Reading the data below, count the lines that carry the string "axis". Give nothing but the count.

(Items from a dataset)
□ □ □ □ □

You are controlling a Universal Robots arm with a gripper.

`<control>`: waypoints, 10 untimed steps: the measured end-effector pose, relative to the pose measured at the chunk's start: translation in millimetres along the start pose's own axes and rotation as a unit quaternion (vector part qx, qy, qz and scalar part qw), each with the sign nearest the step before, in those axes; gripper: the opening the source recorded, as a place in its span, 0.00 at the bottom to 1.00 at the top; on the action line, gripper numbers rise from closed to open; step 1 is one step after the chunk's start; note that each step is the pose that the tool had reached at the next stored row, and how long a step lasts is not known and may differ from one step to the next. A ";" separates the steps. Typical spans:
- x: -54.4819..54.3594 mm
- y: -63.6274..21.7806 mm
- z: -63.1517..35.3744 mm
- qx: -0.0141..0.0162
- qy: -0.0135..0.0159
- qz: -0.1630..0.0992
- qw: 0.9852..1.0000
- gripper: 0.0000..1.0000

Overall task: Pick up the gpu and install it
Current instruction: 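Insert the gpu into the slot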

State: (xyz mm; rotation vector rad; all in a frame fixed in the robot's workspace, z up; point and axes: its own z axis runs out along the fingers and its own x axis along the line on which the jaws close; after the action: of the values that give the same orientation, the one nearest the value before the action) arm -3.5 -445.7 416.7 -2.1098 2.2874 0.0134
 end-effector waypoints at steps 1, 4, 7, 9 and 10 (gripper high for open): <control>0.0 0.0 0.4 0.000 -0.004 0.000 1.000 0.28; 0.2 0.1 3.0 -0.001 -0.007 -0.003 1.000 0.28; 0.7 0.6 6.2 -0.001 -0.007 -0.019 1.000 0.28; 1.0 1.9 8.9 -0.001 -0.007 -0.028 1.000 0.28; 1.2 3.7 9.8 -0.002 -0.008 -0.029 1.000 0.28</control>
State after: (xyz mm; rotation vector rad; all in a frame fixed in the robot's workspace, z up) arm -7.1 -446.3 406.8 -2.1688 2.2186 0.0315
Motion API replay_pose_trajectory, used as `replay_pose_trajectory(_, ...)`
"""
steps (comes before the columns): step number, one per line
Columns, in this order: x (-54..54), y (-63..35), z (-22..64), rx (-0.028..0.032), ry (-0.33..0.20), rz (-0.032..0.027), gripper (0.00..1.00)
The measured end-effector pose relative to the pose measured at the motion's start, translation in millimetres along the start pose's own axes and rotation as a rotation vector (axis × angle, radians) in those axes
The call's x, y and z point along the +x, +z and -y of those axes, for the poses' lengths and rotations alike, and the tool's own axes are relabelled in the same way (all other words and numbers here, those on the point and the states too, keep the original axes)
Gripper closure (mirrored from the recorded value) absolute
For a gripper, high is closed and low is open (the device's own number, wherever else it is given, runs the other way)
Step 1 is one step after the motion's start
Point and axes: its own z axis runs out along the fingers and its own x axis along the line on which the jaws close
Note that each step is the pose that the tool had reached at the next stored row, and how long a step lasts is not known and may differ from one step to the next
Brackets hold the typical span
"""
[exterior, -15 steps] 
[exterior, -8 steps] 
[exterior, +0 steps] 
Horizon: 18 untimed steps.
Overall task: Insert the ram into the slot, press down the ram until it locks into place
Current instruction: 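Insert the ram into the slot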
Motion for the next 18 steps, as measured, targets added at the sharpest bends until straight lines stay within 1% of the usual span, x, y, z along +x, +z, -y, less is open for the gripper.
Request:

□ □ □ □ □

**Worked solution**
3